* [What to produce] Print the records below exactly. Omit every picture.

* [Given entries]
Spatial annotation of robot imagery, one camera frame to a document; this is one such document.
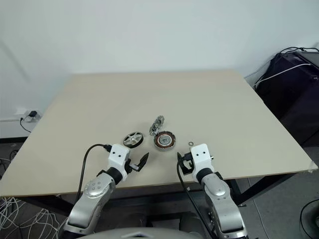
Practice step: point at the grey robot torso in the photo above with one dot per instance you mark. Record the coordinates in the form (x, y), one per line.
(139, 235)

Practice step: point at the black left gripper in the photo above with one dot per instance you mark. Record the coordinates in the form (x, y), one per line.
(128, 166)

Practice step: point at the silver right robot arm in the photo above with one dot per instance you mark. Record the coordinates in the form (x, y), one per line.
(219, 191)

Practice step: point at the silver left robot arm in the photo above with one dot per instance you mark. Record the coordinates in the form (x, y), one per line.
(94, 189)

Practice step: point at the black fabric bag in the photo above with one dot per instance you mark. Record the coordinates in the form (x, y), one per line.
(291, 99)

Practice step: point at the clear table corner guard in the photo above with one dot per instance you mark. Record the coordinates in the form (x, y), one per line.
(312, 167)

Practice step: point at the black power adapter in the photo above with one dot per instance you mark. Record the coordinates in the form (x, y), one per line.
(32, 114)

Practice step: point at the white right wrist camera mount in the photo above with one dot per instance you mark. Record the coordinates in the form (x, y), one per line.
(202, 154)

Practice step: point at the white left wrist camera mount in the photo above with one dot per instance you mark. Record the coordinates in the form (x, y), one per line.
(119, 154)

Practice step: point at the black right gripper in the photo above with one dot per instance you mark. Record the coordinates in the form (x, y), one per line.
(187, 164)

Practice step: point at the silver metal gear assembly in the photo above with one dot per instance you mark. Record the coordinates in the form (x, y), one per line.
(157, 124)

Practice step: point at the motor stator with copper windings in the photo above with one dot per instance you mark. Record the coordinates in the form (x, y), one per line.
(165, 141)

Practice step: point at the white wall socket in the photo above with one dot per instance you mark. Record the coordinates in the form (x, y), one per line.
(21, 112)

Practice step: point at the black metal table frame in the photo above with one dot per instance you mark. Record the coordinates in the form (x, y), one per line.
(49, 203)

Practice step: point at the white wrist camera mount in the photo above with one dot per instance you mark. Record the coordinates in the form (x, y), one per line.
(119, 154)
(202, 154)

* [Written answer]
Spatial annotation of robot imagery, one camera frame to a document; this is one such document.
Practice step: point at the grey robot torso in the photo above with one dot per instance you mark. Record the coordinates in the form (x, y), one per line.
(139, 235)

Practice step: point at the black left gripper in the photo above with one dot per instance you mark. Record the coordinates in the form (x, y), one per line.
(128, 166)

Practice step: point at the silver right robot arm in the photo above with one dot per instance you mark. Record the coordinates in the form (x, y), one per line.
(219, 191)

Practice step: point at the silver left robot arm in the photo above with one dot per instance you mark. Record the coordinates in the form (x, y), one per line.
(94, 189)

Practice step: point at the black fabric bag in the photo above with one dot per instance you mark. Record the coordinates in the form (x, y), one per line.
(291, 99)

Practice step: point at the clear table corner guard in the photo above with one dot per instance you mark. Record the coordinates in the form (x, y), one per line.
(312, 167)

Practice step: point at the black power adapter in the photo above with one dot per instance you mark. Record the coordinates in the form (x, y), one per line.
(32, 114)

Practice step: point at the white right wrist camera mount in the photo above with one dot per instance you mark. Record the coordinates in the form (x, y), one per line.
(202, 154)

Practice step: point at the white left wrist camera mount in the photo above with one dot per instance you mark. Record the coordinates in the form (x, y), one per line.
(119, 154)

Practice step: point at the black right gripper in the photo above with one dot per instance you mark. Record the coordinates in the form (x, y), one per line.
(187, 164)

Practice step: point at the silver metal gear assembly in the photo above with one dot per instance you mark. Record the coordinates in the form (x, y), one per line.
(157, 124)

Practice step: point at the motor stator with copper windings in the photo above with one dot per instance you mark. Record the coordinates in the form (x, y), one per line.
(165, 141)

Practice step: point at the white wall socket in the photo above with one dot per instance you mark. Record the coordinates in the form (x, y), one per line.
(21, 112)

Practice step: point at the black metal table frame in the photo above with one dot per instance you mark. Record the coordinates in the form (x, y), one per line.
(49, 203)

Practice step: point at the white wrist camera mount in the photo above with one dot per instance you mark. Record the coordinates in the form (x, y), one per line.
(119, 154)
(202, 154)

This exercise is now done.